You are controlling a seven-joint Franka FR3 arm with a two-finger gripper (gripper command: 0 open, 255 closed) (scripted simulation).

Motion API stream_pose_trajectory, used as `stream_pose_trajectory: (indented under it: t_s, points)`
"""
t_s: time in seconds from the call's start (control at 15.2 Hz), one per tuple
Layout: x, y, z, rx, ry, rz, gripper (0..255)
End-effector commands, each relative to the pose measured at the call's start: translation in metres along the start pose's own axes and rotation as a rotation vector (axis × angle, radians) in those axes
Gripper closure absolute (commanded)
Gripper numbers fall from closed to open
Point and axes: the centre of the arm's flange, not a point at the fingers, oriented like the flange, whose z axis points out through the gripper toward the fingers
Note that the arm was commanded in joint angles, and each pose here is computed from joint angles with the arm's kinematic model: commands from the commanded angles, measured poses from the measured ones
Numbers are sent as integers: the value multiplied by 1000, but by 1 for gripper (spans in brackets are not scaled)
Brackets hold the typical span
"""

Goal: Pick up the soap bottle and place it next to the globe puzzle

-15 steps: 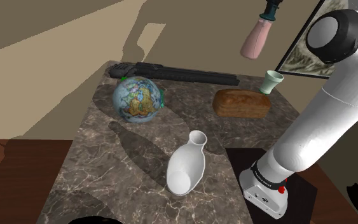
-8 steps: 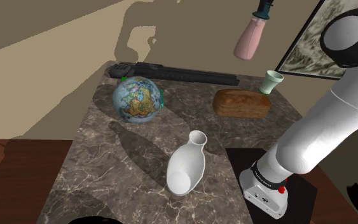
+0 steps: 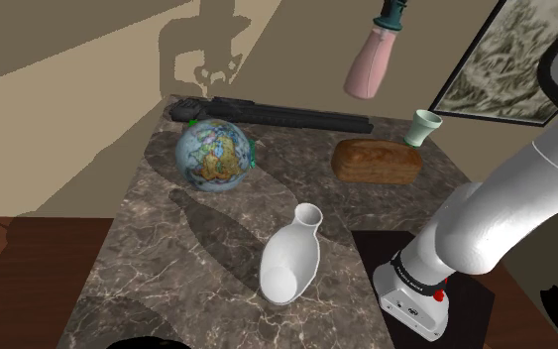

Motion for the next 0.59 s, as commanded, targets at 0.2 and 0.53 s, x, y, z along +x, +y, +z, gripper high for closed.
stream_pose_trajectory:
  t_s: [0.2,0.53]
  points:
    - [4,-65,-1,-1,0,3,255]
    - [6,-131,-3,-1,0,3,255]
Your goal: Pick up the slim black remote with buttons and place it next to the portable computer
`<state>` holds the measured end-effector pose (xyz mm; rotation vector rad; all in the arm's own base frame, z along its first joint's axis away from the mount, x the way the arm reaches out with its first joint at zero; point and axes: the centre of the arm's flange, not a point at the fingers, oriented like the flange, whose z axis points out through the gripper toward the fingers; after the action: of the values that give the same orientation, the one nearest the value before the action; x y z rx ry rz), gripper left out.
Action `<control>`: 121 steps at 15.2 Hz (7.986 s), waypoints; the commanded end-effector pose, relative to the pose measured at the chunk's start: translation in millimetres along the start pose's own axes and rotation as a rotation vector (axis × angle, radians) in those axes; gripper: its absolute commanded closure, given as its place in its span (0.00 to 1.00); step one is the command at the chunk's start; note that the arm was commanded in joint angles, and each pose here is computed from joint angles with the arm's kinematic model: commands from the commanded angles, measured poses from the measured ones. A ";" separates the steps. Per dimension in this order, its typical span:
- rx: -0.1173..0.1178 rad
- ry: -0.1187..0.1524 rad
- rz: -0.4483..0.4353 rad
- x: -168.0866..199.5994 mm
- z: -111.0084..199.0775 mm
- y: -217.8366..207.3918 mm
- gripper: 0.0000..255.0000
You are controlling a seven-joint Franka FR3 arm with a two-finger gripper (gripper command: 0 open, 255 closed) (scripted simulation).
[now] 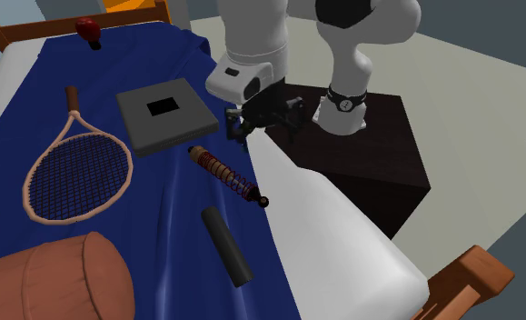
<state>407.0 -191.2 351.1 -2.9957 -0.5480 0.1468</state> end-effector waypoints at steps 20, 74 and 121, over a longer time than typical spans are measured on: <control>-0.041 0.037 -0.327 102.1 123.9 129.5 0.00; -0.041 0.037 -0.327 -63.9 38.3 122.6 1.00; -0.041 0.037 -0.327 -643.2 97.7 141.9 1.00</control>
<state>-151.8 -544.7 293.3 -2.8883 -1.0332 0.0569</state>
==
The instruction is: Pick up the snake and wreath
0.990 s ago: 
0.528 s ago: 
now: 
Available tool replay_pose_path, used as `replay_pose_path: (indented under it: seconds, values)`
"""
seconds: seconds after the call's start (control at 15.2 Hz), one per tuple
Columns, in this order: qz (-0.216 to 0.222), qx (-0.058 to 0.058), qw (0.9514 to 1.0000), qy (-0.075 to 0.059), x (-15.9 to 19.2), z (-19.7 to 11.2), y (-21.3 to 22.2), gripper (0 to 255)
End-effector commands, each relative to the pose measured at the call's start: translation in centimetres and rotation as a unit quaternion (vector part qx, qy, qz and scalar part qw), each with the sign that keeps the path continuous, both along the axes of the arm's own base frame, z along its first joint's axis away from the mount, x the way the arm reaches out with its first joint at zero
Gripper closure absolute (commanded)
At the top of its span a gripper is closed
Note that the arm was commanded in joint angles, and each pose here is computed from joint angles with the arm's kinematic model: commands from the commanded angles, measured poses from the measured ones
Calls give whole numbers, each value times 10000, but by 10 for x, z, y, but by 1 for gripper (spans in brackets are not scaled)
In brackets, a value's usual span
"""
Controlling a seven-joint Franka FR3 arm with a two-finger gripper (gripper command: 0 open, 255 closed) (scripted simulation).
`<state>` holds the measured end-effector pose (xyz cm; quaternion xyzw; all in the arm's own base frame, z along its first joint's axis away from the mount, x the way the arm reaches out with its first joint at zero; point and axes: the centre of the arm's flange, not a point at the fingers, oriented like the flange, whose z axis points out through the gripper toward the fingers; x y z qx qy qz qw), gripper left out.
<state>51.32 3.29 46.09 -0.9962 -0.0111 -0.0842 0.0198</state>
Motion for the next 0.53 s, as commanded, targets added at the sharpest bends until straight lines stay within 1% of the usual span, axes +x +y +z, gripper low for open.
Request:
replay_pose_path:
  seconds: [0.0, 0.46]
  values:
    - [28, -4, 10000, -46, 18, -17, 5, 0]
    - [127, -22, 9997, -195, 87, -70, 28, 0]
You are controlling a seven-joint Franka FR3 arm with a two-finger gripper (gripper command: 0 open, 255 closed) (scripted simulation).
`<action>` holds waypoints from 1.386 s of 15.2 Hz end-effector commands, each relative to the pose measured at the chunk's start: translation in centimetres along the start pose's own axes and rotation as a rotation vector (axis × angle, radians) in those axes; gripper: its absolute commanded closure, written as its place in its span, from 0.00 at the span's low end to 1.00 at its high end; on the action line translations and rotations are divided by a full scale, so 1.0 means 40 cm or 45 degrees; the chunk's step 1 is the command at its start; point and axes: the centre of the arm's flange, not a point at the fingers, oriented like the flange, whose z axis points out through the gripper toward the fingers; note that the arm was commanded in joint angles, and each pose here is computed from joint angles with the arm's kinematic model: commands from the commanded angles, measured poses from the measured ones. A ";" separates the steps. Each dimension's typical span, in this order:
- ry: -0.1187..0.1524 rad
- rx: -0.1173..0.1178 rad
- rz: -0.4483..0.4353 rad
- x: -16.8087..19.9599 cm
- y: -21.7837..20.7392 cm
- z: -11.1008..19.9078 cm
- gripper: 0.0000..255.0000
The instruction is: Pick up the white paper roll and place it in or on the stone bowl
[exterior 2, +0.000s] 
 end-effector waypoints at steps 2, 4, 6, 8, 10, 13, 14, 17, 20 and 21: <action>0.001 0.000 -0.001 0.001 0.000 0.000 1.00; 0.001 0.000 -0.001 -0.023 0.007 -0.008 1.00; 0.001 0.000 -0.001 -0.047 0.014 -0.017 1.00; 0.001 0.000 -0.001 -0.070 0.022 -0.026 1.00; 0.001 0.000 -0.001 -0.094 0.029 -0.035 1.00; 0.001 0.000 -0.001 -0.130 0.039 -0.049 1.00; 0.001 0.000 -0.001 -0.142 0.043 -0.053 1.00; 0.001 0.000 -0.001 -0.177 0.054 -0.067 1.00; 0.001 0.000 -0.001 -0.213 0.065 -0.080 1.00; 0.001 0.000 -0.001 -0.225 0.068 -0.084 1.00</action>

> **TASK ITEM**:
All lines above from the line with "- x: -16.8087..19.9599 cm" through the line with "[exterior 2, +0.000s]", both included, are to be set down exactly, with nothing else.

> **TASK RESPONSE**:
- x: -16.8087..19.9599 cm
- y: -21.7837..20.7392 cm
- z: -11.1008..19.9078 cm
- gripper: 0.0000..255.0000
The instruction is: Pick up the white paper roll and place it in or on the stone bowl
[exterior 2, +0.000s] 

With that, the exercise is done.